Excerpted records.
━━━━━━━━━━━━━━━━━━━━━━━━━━━━━━

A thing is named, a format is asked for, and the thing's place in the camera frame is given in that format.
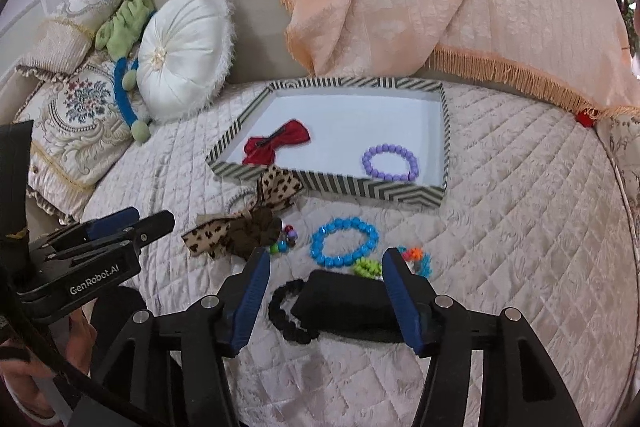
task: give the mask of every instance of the white satin cushion
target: white satin cushion
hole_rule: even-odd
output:
[[[234,30],[227,0],[168,0],[151,18],[138,52],[138,89],[153,120],[191,116],[228,75]]]

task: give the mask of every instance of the black scrunchie
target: black scrunchie
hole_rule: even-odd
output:
[[[318,330],[299,328],[294,321],[289,320],[286,312],[281,308],[284,299],[288,296],[299,295],[304,286],[305,282],[302,279],[289,281],[273,292],[273,298],[269,303],[269,320],[282,333],[286,341],[298,344],[310,344],[320,335]]]

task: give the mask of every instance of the blue beaded bracelet
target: blue beaded bracelet
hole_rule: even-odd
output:
[[[356,250],[346,255],[324,255],[322,253],[322,249],[324,248],[324,238],[338,230],[348,229],[360,230],[362,233],[367,235],[368,239],[359,248],[356,248]],[[376,227],[361,221],[359,217],[351,217],[348,219],[338,218],[327,223],[324,227],[320,227],[318,231],[311,236],[311,249],[309,253],[316,263],[326,268],[351,266],[361,257],[369,255],[371,250],[378,245],[379,239],[380,236],[378,235]]]

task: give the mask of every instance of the peach blanket
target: peach blanket
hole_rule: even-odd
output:
[[[311,74],[403,76],[428,67],[595,118],[640,116],[615,0],[282,0]]]

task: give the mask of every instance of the leopard print fabric
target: leopard print fabric
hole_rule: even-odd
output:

━━━━━━━━━━━━━━━━━━━━━━━━━━━━━━

Required action. Print the material exactly as given, but not the pictures.

Result of this exercise.
A thing is named, a format is asked for, and the thing's place in the camera frame is given in that format.
task: give the mask of every instance of the white satin cushion
target: white satin cushion
hole_rule: even-odd
output:
[[[234,30],[227,0],[168,0],[151,18],[138,52],[138,89],[153,120],[191,116],[228,75]]]

task: give the mask of every instance of the black scrunchie
target: black scrunchie
hole_rule: even-odd
output:
[[[318,330],[299,328],[294,321],[289,320],[286,312],[281,308],[284,299],[288,296],[299,295],[304,286],[305,282],[302,279],[289,281],[273,292],[273,298],[269,303],[269,320],[282,333],[286,341],[298,344],[310,344],[320,335]]]

task: give the mask of every instance of the blue beaded bracelet
target: blue beaded bracelet
hole_rule: even-odd
output:
[[[356,250],[346,255],[324,255],[322,253],[322,249],[324,248],[324,238],[338,230],[348,229],[360,230],[362,233],[367,235],[368,239],[359,248],[356,248]],[[376,227],[361,221],[359,217],[351,217],[348,219],[338,218],[327,223],[324,227],[320,227],[318,231],[311,236],[311,249],[309,253],[316,263],[326,268],[351,266],[361,257],[369,255],[371,250],[378,245],[379,239],[380,236],[378,235]]]

task: give the mask of every instance of the peach blanket
target: peach blanket
hole_rule: even-odd
output:
[[[311,74],[403,76],[428,67],[595,118],[640,116],[615,0],[282,0]]]

task: give the mask of every instance of the leopard print fabric
target: leopard print fabric
hole_rule: even-odd
output:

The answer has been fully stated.